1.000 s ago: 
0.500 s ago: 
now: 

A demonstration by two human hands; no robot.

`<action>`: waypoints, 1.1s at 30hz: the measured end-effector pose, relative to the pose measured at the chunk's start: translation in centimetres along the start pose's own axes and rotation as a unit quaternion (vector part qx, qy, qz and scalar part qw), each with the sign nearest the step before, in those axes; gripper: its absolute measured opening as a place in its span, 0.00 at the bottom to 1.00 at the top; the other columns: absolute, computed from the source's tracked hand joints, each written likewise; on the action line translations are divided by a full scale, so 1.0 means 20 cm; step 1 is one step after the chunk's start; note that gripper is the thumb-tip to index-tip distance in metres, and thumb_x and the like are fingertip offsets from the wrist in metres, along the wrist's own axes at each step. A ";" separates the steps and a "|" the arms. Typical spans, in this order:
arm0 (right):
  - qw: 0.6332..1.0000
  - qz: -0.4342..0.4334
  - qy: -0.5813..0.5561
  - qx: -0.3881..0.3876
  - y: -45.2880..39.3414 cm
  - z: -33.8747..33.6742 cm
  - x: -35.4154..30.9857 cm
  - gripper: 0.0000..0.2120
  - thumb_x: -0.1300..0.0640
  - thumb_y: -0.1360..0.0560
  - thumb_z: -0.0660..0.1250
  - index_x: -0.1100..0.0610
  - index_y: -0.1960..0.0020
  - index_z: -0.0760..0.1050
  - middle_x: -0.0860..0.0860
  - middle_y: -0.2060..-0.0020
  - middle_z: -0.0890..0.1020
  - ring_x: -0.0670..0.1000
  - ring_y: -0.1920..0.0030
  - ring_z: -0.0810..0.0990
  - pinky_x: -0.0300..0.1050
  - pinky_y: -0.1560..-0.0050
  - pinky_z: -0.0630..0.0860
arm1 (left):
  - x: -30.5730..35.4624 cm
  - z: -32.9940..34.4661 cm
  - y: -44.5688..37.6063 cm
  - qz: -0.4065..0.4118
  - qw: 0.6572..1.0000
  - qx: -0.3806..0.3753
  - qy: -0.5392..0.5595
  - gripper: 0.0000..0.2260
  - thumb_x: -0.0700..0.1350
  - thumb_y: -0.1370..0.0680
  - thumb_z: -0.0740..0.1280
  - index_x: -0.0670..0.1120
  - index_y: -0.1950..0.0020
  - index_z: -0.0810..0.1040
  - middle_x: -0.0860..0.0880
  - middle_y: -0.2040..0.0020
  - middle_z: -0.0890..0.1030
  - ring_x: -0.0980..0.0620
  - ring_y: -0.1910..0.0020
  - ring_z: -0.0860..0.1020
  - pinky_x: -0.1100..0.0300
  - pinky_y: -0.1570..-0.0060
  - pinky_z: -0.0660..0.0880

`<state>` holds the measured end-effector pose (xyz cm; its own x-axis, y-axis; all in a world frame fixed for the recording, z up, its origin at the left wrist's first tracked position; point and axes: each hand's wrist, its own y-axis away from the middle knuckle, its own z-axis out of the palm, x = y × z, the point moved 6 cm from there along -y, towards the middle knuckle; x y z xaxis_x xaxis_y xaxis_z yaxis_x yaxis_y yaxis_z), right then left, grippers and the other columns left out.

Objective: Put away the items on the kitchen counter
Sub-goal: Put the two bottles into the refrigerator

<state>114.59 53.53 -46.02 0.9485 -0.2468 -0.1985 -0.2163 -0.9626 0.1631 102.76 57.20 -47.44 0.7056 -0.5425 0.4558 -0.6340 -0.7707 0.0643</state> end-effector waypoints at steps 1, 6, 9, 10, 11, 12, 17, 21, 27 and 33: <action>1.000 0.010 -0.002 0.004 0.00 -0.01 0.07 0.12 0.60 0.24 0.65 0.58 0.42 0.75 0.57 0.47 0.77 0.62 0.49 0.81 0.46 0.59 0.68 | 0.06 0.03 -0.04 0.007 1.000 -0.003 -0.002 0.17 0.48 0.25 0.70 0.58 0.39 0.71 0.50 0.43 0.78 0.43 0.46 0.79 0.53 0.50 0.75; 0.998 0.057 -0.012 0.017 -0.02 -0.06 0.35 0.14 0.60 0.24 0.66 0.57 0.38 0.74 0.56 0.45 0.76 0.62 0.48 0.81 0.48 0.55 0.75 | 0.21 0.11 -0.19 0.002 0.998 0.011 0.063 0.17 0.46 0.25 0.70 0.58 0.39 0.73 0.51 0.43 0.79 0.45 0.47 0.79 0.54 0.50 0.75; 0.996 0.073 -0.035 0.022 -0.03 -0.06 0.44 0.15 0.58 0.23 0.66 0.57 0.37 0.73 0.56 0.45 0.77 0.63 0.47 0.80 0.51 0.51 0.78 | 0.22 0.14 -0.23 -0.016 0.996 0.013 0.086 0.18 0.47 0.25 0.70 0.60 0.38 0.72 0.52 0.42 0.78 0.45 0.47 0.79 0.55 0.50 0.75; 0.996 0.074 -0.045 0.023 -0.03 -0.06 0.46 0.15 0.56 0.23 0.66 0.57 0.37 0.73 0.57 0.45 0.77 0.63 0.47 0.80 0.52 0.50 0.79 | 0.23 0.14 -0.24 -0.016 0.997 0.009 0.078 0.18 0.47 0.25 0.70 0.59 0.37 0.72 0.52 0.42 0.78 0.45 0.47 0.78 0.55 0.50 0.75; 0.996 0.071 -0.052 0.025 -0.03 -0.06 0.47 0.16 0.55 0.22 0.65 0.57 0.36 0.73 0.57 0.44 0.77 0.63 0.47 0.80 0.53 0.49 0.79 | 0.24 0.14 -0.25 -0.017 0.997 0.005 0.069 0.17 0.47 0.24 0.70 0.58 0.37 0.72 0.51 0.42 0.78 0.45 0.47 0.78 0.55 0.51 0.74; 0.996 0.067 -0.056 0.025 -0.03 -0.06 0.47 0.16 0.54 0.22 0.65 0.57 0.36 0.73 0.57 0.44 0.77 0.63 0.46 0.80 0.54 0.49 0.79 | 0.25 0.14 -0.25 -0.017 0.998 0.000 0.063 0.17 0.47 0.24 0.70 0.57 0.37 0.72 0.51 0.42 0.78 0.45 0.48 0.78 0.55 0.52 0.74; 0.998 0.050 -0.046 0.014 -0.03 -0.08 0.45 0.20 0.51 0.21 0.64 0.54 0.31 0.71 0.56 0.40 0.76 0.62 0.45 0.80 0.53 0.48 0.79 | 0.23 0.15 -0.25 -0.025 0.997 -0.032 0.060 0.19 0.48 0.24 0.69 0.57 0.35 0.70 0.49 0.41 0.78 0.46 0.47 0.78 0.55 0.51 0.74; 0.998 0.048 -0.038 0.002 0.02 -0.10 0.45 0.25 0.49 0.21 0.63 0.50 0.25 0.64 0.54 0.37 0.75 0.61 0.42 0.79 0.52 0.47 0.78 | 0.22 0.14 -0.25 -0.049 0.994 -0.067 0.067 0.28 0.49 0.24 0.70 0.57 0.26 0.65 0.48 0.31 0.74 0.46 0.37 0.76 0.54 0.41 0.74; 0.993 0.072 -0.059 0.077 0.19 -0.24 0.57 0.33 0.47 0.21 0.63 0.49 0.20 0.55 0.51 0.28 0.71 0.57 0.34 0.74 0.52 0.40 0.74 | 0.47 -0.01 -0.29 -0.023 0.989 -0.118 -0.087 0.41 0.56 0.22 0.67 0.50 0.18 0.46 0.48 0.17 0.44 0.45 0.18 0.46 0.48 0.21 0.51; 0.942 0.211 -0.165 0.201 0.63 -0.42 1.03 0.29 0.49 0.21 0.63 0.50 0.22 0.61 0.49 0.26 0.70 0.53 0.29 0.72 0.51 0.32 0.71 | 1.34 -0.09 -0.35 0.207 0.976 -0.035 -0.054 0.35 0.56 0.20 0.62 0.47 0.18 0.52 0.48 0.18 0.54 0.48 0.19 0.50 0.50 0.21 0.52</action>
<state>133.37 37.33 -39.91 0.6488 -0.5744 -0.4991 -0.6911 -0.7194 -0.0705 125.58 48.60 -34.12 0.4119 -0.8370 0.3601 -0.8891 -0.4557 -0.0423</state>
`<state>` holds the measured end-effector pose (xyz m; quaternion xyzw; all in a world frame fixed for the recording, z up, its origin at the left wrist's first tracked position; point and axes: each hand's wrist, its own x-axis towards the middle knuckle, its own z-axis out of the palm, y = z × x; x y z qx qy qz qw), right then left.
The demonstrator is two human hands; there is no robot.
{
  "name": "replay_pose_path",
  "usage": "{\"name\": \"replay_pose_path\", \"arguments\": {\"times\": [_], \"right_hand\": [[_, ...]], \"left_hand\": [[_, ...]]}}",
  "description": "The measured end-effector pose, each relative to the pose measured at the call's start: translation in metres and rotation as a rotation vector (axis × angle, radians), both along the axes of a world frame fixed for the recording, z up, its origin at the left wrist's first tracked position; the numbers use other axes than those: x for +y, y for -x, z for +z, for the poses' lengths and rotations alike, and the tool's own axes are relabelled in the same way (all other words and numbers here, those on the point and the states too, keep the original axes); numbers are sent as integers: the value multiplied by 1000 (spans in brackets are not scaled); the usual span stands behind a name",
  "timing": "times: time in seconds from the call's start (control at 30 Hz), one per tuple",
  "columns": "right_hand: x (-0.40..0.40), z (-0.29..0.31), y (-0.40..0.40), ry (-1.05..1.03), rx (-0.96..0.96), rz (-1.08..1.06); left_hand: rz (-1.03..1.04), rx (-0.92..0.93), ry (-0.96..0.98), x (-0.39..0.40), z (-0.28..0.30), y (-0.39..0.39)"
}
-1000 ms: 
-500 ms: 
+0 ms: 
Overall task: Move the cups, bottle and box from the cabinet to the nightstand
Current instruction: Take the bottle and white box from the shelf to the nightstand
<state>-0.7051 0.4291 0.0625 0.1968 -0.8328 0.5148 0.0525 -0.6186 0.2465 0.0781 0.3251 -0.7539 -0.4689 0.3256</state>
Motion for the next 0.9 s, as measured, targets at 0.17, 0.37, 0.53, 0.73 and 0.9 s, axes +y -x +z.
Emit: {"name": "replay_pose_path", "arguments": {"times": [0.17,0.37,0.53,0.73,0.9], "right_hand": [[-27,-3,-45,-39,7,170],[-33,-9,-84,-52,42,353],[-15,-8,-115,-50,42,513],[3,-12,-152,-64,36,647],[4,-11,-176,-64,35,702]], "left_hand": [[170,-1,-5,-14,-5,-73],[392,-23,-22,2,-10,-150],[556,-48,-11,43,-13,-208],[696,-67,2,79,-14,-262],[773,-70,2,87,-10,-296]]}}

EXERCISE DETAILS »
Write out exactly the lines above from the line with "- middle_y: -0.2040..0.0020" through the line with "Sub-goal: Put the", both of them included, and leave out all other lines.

EXERCISE SOLUTION »
  - middle_y: -0.2040..0.0020
  - middle_z: -0.0890..0.1030
  - ring_x: -0.0980..0.0620
  - ring_y: -0.1910..0.0020
  - ring_z: -0.0860..0.1020
  - pinky_x: -0.1100..0.0300
  - pinky_y: -0.1570..-0.0060
  - pinky_z: -0.0660..0.0880

`<state>` holds the measured end-effector pose (xyz cm; its own x-axis, y-axis; all in a world frame fixed for the recording, z up, its origin at the left wrist's first tracked position; point and axes: each hand's wrist, its own y-axis away from the middle knuckle, its own z-axis out of the palm, x = y × z, the point moved 6 cm from there along -y, towards the middle knuckle; x y z xaxis_x xaxis_y xaxis_z yaxis_x yaxis_y yaxis_z), right then left, grippers and the other columns left out.

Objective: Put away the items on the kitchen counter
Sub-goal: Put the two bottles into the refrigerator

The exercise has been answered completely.